4 Easy Habits to Become a “Porn Free” Home

by | Sep 17, 2019 | Pornography, Uncategorized | 20 comments

4 Habits to Become a Porn Free Home

Can you have a porn-free home?

I wish I could say, “absolutely!”, but I can’t. I don’t even like the title of this post, because it promises something I can’t deliver. I was thinking of “Porn Safe”, but that makes it sound like your home is safe FOR porn. Then I was thinking “Limit Porn”, but that makes it sound like there’s a safe time limit.

So here’s what I am saying: most of our kids are going to see porn. Most of our husbands are going to be tempted by porn. A large proportion of women are also going to be tempted and going to see it or seek it out at some point. Almost everybody is going to stumble across porn. There is nothing that you can do that will give you a 100% guarantee that no one will see porn.
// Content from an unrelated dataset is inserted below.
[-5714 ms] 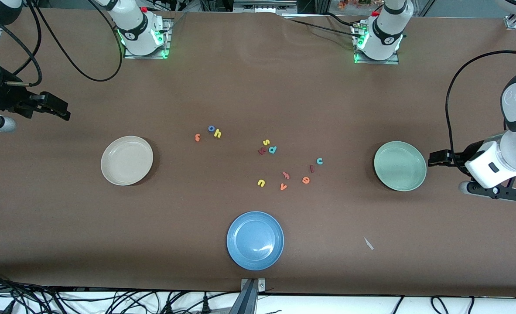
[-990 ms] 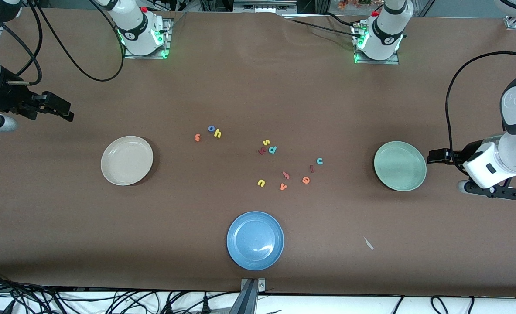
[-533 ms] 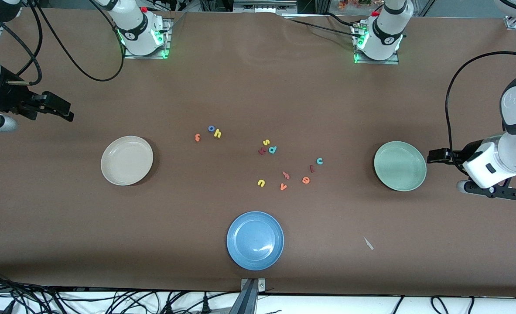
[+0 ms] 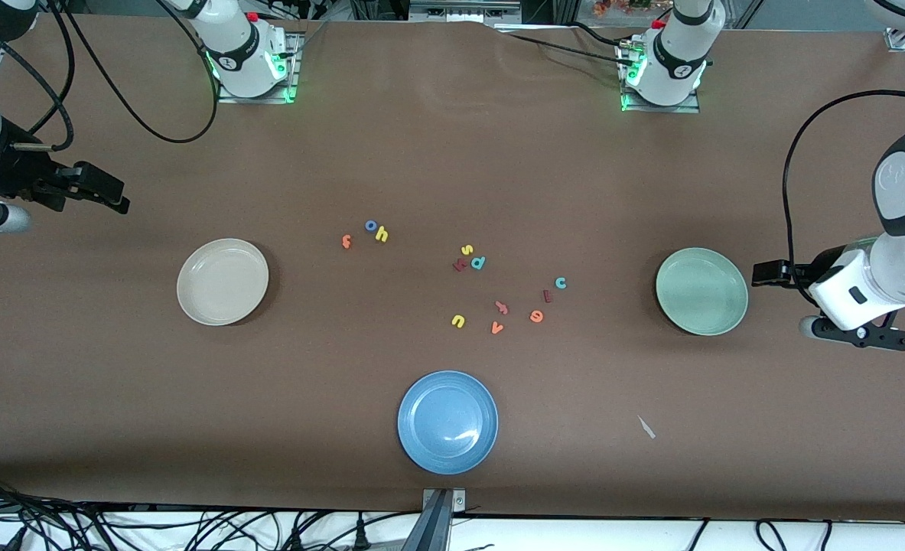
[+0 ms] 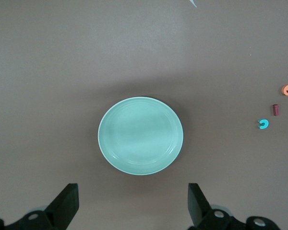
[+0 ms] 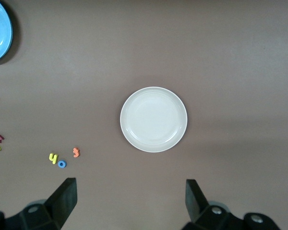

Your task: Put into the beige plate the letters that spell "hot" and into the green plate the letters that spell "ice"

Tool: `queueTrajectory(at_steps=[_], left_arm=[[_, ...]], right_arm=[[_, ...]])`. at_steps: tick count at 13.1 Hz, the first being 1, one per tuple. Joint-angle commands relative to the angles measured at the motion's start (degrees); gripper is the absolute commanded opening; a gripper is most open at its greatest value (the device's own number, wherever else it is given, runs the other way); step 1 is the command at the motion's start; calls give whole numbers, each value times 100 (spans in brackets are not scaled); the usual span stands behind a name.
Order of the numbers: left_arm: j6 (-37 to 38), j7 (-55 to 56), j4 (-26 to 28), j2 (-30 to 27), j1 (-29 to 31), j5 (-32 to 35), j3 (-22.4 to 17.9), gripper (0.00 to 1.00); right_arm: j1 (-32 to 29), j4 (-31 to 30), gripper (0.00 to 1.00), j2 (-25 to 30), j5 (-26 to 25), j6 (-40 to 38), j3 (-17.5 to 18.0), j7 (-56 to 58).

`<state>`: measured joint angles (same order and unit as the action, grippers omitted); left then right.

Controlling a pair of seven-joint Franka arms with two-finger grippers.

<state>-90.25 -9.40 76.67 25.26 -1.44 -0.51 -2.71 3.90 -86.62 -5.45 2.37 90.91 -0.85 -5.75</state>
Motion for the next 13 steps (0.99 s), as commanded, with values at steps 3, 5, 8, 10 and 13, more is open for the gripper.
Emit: queueTrajectory(at_steps=[3, 5, 8, 10, 13], left_arm=[[42, -10, 32, -39, -32, 68, -19, 100], [43, -10, 32, -22, -41, 60, -19, 100], [51, 52, 32, -13, -41, 60, -19, 100], [51, 218, 32, -13, -49, 60, -19, 100], [51, 272, 32, -13, -49, 60, -10, 100]], right_arm=[[-21, 57, 100, -9, 97, -73, -12, 48], [-29, 57, 100, -9, 88, -73, -12, 48], [-12, 92, 100, -9, 36, -56, -12, 48], [-12, 101, 100, -9, 88, -47, -12, 39], [-12, 101, 100, -18, -8, -56, -3, 57]])
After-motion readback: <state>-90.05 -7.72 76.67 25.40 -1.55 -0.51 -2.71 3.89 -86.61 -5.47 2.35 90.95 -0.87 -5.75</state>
But what you can do is create an environment in your home where a porn habit is far less likely to develop. And it’s the habit we want to avoid. And I decided that today, with Back to School upon us being a great time to institute new family habits, I thought I’d issue us our weekly challenge to create a home that’s far less porn-friendly and far more family-friendly.
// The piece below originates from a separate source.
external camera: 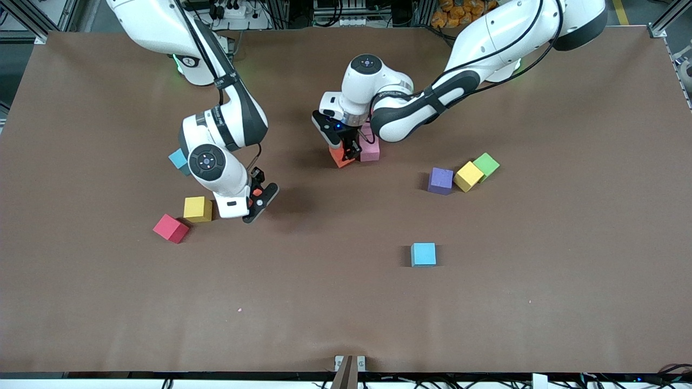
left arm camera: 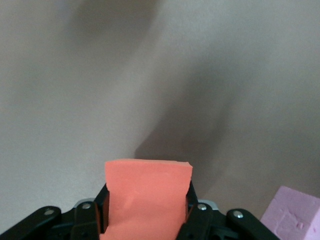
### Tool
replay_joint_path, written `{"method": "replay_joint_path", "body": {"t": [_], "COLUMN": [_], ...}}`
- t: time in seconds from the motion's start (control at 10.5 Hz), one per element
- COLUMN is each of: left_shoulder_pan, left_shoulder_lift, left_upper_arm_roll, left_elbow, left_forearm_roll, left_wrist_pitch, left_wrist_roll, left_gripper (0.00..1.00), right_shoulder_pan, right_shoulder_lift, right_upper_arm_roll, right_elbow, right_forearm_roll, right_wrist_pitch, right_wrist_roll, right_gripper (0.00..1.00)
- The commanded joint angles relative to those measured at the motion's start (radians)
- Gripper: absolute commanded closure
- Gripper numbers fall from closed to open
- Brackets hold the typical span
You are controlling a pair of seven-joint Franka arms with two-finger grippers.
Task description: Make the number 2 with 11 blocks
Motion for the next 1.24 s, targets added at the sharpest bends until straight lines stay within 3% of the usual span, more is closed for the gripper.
{"method": "replay_joint_path", "body": {"t": [0.0, 0.57, 1.14], "left_shoulder_pan": [0.017, 0.007, -0.005], "left_shoulder_lift": [-0.006, -0.003, 0.005], "left_upper_arm_roll": [-0.004, 0.042, 0.043], "left_elbow": [-0.02, -0.011, -0.019], "left_forearm_roll": [0.029, 0.029, 0.029], "left_wrist_pitch": [0.021, 0.077, 0.08], "left_wrist_roll": [0.007, 0.189, 0.228], "left_gripper": [0.94, 0.94, 0.94], "right_shoulder_pan": [0.001, -0.001, 0.001], "right_shoulder_lift": [-0.01, -0.01, -0.01], "right_upper_arm_roll": [0.005, 0.005, 0.005], "right_elbow": [-0.013, -0.013, -0.015], "right_forearm_roll": [-0.015, -0.015, -0.015], "right_wrist_pitch": [0.014, 0.013, 0.011], "right_wrist_roll": [0.019, 0.019, 0.019], "right_gripper": [0.87, 0.87, 0.87]}}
The average age that kids are introduced to porn is quickly falling, to around 10. Teenage girls are becoming one of the fastest-growing groups of porn watchers. And most men battle with the temptation to look at porn. Let’s not assume that porn is something only moms of 15 or 16-year-old boys have to worry about. 
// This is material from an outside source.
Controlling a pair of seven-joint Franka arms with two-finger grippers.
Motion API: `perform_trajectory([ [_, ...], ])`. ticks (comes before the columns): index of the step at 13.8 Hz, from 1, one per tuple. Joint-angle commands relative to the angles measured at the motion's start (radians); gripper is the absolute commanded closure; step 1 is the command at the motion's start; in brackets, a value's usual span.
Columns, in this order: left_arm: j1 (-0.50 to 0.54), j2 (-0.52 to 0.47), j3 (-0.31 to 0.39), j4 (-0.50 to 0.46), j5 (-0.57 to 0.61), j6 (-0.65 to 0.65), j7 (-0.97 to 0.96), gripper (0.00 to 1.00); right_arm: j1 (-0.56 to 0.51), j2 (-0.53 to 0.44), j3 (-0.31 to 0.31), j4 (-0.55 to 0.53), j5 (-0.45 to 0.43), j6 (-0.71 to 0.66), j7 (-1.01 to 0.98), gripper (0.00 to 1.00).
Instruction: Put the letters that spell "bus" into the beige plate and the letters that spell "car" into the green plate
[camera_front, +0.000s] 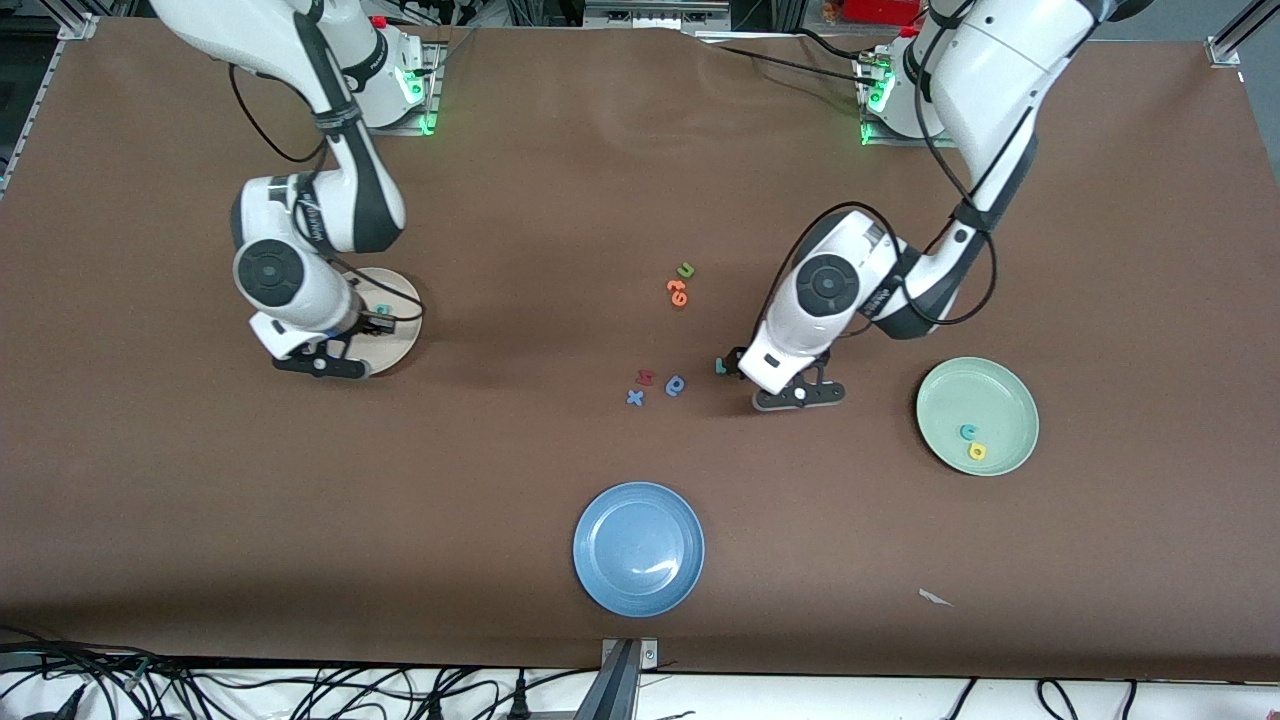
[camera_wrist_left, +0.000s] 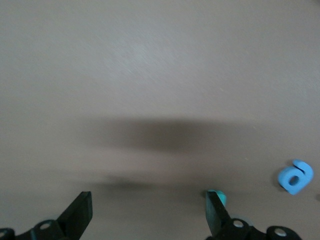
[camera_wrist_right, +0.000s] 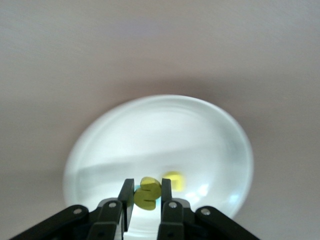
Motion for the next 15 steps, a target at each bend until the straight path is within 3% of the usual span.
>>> perform_trajectory([
  [1, -0.062, 0.066, 0.013, 0.068, -0.008, -0.009, -0.08, 0.02, 0.007, -0.015, -0.006, -0.04, 0.01, 0.036, -0.046, 0.2],
  [2, -0.071, 0.072, 0.012, 0.07, -0.011, -0.009, -0.092, 0.04, 0.007, -0.018, -0.006, -0.035, 0.01, 0.032, -0.048, 0.0],
  [4, -0.08, 0.092, 0.013, 0.086, -0.017, -0.009, -0.105, 0.07, 0.007, -0.034, -0.008, -0.002, 0.01, -0.003, -0.049, 0.0],
  [6, -0.1, 0.127, 0.013, 0.125, -0.015, -0.009, -0.124, 0.11, 0.007, -0.051, -0.008, 0.11, 0.01, -0.16, -0.052, 0.0],
  [9, -0.108, 0.135, 0.013, 0.131, -0.017, -0.009, -0.135, 0.27, 0.009, -0.042, -0.003, 0.351, 0.01, -0.438, -0.052, 0.0],
  [12, -0.116, 0.137, 0.013, 0.132, -0.017, -0.009, -0.154, 0.45, 0.005, -0.047, -0.011, 0.5, 0.007, -0.511, -0.061, 0.0],
  [15, -0.116, 0.137, 0.017, 0.132, -0.014, -0.009, -0.152, 0.63, 0.001, -0.067, -0.043, 0.673, 0.006, -0.753, -0.074, 0.0],
])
We need to fight this fight for the sake of everyone in our family. That’s the environment we’re in. Now let’s look at the risk factors.

Full disclosure: I’m an affiliate for Covenant Eyes–but that’s only because I really believe in them! I’m so glad there’s a company aiming to help protect families from porn, and I hope they can help you, too!

When do people tend to form porn habits?

When porn is easy; when they’re bored; when they’re stressed; and when they’re alone. If we can limit those risk factors, then we limit porn! And that’s what I want to stress today–have a game plan and limit those factors. So here we go:

1. Subscribe to Covenant Eyes

It’s a program that runs in the background of your computers, laptops, phones and other devices that can either filter what sites you’re allowed to go to based on each person’s profile, send accountability emails of searches or websites visited to an accountability partner, or both. And it’s not dependent on your wifi, so it goes with you, your husband or child outside of the house, too.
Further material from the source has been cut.